1 featured image 1
Weather and Terrain

Our favorite runs on a powder day

December 11, 2017

Where are the secret stashes? The local's only runs where the powder hangs around all day and the crowds are nowhere to been seen? This is everyone's favorite question when they come to town, and it's not something us locals are keen to give away. But I believe that joy is best experienced when shared, and there is no shortage of snow in Telluride. In fact, we might need your help in packing it down for the next big storm!


Nothing in the world can beat first tracks on a powder day


If you're a beginner, powder skiing will be difficult. Everything you ever learned about skiing will change and muscles, that you didn't even know you had, will be sore. The trickiest part is that the green runs aren't steep enough when there's too much snow, and it won't be long until you're wondering why on earth people love these days so much. On powder days, ramp up your comfort level, and head for some blue runs! Lift 15, or The Prospect Bowl, is full of easy-going blue runs and some amazing green terrain as well. It's paramount that you get out as early as you can, as powder will turn into bump-runs very quickly. Just remember to take lot's of breaks before you wear yourself out!


A local skier catching her breath and feeling the leg burn

For the Intermediate skier, Revelation Bowl is the closest you'll get to a Swiss Alps ski experience here in the lower 48. Revy Bowl sits above treeline, and you'll be rewarded with unlimited white gold for as long as your legs can handle. Not to mention the views are absolutely unmatched. 
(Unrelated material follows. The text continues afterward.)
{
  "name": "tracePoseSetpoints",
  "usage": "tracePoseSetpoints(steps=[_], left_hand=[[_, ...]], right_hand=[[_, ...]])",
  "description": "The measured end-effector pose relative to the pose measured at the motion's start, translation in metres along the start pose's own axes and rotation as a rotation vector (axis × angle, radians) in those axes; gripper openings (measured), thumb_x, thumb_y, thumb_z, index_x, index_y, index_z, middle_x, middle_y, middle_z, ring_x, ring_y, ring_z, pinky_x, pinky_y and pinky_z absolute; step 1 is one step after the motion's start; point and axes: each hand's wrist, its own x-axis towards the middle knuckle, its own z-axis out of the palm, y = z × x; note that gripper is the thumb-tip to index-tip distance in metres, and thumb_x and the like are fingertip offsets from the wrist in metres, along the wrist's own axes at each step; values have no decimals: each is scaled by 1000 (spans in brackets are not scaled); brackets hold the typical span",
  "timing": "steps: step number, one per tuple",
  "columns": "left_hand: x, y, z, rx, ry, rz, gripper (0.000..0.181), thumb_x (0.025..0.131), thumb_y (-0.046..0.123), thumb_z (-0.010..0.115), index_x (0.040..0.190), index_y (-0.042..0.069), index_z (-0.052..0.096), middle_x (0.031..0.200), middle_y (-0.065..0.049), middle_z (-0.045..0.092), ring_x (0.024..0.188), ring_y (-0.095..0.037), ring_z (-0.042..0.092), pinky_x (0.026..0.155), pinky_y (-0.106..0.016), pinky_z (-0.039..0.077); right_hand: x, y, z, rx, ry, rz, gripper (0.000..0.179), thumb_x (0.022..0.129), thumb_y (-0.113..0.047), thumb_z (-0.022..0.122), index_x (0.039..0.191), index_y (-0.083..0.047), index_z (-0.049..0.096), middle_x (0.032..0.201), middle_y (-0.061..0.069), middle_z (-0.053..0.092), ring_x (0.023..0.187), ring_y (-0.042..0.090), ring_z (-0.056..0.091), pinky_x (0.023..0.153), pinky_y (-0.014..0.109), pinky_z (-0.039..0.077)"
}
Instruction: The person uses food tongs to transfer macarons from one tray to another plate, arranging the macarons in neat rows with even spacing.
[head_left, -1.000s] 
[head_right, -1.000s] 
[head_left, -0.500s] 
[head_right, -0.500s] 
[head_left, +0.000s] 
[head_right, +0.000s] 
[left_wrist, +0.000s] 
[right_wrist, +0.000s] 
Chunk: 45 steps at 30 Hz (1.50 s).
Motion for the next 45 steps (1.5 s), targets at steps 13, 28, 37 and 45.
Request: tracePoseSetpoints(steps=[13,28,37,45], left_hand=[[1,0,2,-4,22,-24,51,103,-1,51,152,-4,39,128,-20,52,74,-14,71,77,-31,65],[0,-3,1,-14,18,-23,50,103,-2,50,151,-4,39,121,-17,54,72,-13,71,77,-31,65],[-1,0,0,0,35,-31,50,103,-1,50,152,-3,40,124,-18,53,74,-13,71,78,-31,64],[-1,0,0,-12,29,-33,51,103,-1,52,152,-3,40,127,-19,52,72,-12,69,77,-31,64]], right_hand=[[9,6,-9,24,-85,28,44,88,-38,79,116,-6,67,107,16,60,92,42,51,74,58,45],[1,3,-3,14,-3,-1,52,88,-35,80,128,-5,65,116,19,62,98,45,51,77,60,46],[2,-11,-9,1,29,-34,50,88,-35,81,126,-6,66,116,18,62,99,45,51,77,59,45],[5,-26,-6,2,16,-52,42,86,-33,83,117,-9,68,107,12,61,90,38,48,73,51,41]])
Revelation Bowl only minutes before the rope drop on a fresh powder day

For the more advanced skier, Logpile is the go-to. Other tree runs such as Happy Thought and Buzz's Glade off of lift 6, or any of the runs off lift 14, the Gold Hill lift, are always phenomenal especially Dynamo. There are so many tree runs at Telluride it's impossible for them to get tracked out even weeks after the last storm. A popular local secret is to hit lift 14 for first tracks (because it's a high speed quad) until it starts to get tracked out. Then head for lift 6 or lift 9. These two lifts run slower and the powder stays for much longer. The length of the chair ride on 6 and 9 keep most people away from some of the best terrain on the mountain.
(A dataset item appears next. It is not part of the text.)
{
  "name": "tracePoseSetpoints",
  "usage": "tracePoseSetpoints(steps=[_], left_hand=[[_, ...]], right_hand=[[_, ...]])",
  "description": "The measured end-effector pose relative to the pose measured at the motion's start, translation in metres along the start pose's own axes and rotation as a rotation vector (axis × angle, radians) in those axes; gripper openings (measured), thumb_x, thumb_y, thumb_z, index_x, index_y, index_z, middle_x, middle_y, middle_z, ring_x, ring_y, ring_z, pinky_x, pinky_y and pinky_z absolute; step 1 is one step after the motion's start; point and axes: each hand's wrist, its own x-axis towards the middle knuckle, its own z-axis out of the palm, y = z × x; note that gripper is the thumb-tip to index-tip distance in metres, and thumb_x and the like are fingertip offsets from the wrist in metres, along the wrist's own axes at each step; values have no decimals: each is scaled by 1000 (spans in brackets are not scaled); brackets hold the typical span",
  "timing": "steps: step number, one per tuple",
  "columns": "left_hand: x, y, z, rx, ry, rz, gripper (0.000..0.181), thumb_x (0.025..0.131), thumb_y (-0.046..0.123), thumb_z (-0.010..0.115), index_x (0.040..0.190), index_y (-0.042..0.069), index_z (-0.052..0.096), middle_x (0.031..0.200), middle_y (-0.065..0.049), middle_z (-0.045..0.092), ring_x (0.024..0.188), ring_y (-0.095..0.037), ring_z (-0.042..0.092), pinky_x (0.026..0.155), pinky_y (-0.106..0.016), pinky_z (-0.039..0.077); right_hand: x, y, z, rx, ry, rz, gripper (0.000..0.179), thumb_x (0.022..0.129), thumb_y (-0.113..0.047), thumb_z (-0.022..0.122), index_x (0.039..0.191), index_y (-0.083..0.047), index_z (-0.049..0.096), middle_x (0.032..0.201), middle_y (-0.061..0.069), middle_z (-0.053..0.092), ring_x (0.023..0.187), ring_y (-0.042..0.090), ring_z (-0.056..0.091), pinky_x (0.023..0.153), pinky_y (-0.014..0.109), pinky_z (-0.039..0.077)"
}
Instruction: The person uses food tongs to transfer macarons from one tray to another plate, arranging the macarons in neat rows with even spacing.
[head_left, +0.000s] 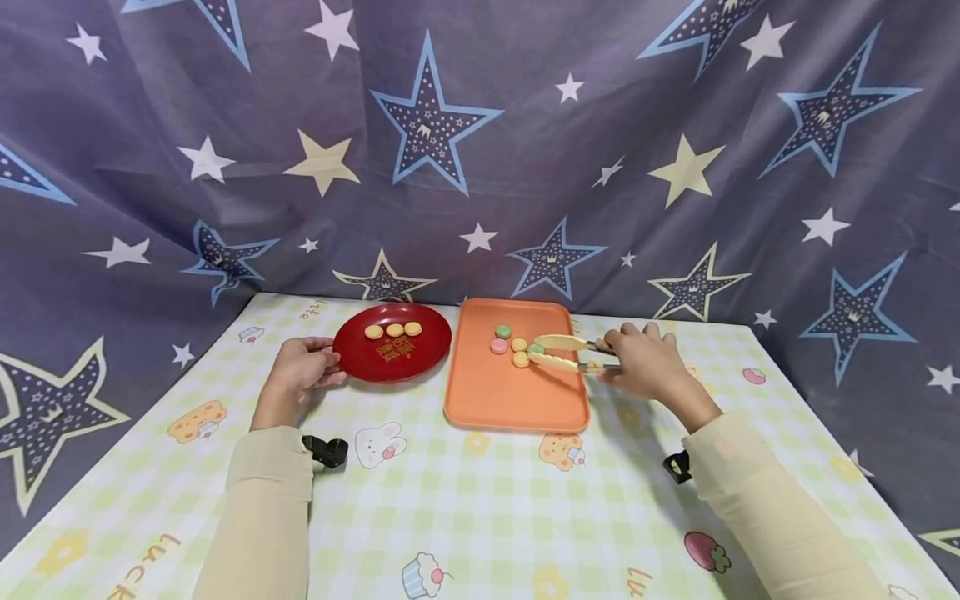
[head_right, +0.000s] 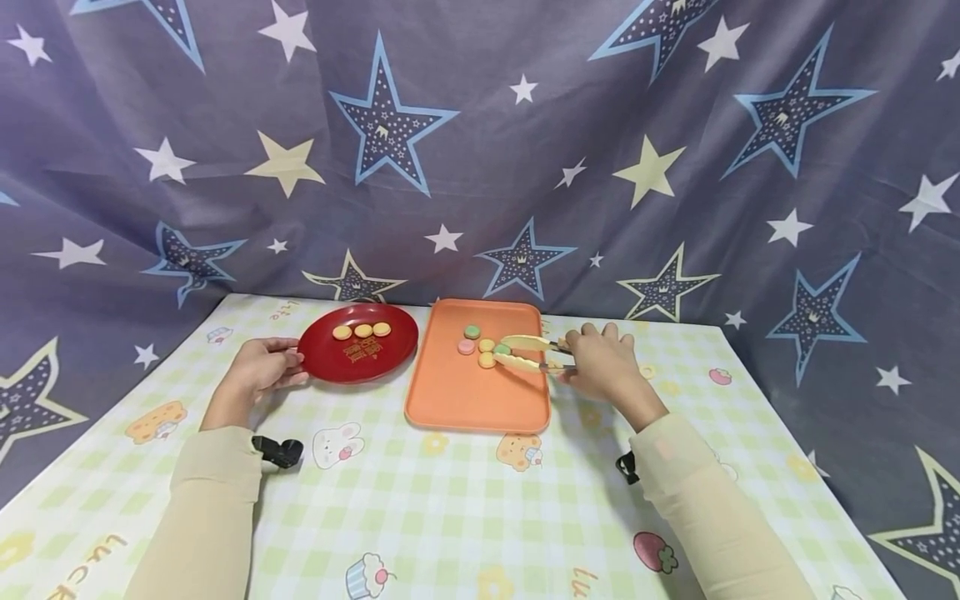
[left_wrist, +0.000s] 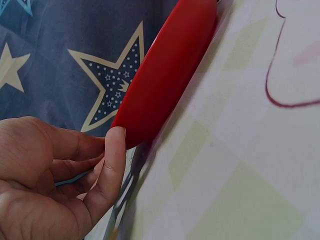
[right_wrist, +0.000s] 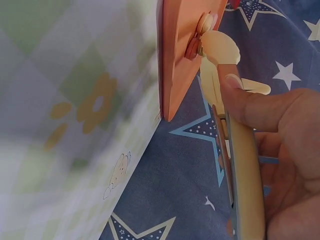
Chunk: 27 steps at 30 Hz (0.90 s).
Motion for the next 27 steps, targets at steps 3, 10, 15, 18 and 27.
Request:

Logpile, a local favorite, just after a fresh storm

For the expert skiers out there, Telluride has something very, very special. The hike-to terrain is absolutely unmatched, and Palmyra Peak is the ultimate test piece for the inbound extraordinaire. They hold big-mountain ski competitions on Black Iron Bowl and Palmyra Peak, and at almost 13,000 feet with a 50-degree pitch, this is definitely the closest most people can get to the skiing they see in the movies. 


Roy Boy Chute off of Palmyra Peak is inbound skiing at it's best

Not enough? Want more? Telluride also offers some of the best sidecountry and backcountry terrain in the world. Make sure you're educated on avalanches though, as the danger is extremely high. A beacon, shovel, and probe as well as the knowledge to use them is a life or death necessity. Not great at route finding? Make sure you have Search and Rescue on speed dial and remember that there's a very good chance they'll leave you high and dry, because rescue in some of these areas is near impossible. Want my advice? There's plenty of powder inbounds, so why risk your life? Unless you're insane, it just isn't worth it. 


A rare descent of Skull Bowl on the Little Wasatch Face with Scott Kennett nearing the very dangerous crux.